Stop searching for order. The international structure established by the liberal democracies after World War II is still in place, and in many ways stronger than ever. Containment got most of the attention, but the liberal powers' agreement to manage trade, security, and other big matters cooperatively has been more durable, and more successful than most recognize. Besides, the order is deeply rooted in the American experience of democracy and constitutionalism. It shaped the Germany and Japan of today, and now most of the rest of the world wants to join.
G. John Ikenberry is Co-Director of the Lauder Institute of Management and International Studies and Associate Professor of Political Science at the University of Pennsylvania.
THE 1945 ORDER LIVES ON
A great deal of ink has been shed in recent years describing various versions of the post-Cold War order. These attempts have all failed, because there is no such creature. The world order created in the 1940s is still with us, and in many ways stronger than ever. The challenge for American foreign policy is not to imagine and build a new world order but to reclaim and renew an old one--an innovative and durable order that has been hugely successful and largely unheralded.
The end of the Cold War, the common wisdom holds, was a historical watershed. The collapse of communism brought the collapse of the order that took shape after World War II. While foreign policy theorists and officials scramble to design new grand strategies, the United States is rudderless on uncharted seas.
The common wisdom is wrong. What ended with the Cold War was bipolarity, the nuclear stalemate, and decades of containment of the Soviet Union--seemingly the most dramatic and consequential features of the postwar era. But the world order created in the middle to late 1940s endures, more extensive and in some respects more robust than during its Cold War years. Its basic principles, which deal with organization and relations among the Western liberal democracies, are alive and well.

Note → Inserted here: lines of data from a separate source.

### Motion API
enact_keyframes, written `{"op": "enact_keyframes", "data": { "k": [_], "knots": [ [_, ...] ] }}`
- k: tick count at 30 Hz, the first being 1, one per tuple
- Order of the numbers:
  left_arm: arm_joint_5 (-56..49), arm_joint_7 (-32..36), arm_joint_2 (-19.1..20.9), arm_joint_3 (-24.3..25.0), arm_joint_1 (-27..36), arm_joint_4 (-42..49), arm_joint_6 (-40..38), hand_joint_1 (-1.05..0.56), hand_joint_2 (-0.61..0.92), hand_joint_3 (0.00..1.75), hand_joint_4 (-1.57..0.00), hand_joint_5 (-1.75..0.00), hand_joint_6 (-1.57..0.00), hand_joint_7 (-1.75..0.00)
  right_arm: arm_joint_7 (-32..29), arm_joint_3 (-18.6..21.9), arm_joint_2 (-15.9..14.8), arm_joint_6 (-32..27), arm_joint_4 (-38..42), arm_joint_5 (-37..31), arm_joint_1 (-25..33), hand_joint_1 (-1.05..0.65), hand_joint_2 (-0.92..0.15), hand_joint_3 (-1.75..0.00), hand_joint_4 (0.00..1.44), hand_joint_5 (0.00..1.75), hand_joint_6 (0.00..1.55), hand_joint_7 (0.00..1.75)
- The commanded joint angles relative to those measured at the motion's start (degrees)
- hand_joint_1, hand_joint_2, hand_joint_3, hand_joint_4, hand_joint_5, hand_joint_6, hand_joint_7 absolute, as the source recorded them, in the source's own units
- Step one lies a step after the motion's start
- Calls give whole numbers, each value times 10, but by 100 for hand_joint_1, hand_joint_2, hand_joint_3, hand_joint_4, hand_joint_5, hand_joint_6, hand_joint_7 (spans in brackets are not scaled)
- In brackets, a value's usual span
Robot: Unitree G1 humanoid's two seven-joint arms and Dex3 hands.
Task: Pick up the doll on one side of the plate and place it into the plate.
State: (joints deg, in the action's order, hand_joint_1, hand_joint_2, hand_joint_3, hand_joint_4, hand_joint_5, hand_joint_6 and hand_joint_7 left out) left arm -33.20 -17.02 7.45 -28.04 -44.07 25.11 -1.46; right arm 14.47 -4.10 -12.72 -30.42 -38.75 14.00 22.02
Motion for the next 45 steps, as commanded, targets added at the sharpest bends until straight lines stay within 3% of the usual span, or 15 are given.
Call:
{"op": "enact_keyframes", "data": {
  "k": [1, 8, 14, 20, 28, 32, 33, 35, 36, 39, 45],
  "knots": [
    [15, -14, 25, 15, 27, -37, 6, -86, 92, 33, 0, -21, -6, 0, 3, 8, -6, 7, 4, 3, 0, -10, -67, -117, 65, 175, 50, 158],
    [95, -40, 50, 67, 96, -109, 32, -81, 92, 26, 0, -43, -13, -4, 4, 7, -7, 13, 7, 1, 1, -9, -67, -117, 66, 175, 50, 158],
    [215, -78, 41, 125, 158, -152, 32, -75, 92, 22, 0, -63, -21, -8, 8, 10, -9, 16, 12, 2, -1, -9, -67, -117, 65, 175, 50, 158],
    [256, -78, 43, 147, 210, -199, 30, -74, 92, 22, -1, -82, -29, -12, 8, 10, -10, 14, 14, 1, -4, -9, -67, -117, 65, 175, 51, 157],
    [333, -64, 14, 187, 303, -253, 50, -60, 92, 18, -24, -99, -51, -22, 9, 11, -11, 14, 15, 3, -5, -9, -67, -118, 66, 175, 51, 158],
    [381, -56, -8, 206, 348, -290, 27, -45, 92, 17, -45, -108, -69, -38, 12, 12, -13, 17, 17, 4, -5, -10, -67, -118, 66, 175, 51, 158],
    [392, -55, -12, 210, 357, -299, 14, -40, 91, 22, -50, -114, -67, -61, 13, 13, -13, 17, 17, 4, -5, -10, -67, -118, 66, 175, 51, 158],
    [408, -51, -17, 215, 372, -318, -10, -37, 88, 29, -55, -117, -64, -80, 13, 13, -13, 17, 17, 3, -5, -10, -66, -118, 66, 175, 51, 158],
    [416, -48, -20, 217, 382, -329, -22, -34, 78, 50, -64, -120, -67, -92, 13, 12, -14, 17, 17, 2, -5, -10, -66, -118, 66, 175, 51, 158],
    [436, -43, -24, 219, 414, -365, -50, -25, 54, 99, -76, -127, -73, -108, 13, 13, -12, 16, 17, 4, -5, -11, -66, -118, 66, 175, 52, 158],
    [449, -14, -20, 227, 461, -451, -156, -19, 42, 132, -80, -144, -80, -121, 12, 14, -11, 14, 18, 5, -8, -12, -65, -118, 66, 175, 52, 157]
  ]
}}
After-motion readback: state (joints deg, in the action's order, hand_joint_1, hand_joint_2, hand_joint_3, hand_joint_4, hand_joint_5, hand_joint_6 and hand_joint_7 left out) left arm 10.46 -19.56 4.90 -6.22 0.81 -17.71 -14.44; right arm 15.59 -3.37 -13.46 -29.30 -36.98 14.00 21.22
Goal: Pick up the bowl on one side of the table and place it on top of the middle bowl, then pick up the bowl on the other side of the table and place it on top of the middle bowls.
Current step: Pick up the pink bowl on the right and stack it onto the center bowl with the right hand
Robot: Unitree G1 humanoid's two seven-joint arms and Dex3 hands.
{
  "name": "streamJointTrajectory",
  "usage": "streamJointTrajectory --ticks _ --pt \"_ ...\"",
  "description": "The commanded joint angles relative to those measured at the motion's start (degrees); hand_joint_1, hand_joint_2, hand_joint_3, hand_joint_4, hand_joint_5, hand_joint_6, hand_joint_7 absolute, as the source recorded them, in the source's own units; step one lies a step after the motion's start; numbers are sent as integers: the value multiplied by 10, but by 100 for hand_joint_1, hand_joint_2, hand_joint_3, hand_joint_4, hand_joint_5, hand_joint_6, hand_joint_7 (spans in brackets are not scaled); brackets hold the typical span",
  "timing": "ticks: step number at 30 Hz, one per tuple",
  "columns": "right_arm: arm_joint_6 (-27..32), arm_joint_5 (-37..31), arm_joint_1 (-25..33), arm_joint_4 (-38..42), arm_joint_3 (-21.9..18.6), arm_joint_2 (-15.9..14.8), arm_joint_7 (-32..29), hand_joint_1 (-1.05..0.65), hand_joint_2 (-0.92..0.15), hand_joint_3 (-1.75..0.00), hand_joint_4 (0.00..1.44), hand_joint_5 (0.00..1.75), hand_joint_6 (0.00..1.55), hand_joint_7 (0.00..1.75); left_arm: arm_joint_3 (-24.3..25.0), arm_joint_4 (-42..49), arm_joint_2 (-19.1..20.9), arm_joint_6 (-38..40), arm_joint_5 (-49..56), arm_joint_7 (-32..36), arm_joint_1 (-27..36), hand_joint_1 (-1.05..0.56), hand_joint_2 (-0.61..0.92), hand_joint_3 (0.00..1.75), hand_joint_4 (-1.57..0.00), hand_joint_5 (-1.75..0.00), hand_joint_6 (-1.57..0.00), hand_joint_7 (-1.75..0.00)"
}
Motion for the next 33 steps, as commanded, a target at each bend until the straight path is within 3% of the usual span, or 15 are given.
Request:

These less celebrated, less heroic, but more fundamental principles and policies--the real international order--include the commitment to an open world economy and its multilateral management, and the stabilization of socioeconomic welfare. And the political vision behind the order was as important as the anticipated economic gains. The major industrial democracies took it upon themselves to 'domesticate' their dealings through a dense web of multilateral institutions, intergovernmental relations, and joint management of the Western and world political economies. Security and stability in the West were seen as intrinsically tied to an array of institutions--the United Nations and its agencies and the General Agreement on Tariffs and Trade (GATT) only some among many--that bound the democracies together, constrained conflict, and facilitated political community. Embracing common liberal democratic norms and operating within interlocking multilateral institutions, the United States, Western Europe, and, later, Japan built an enduring postwar order.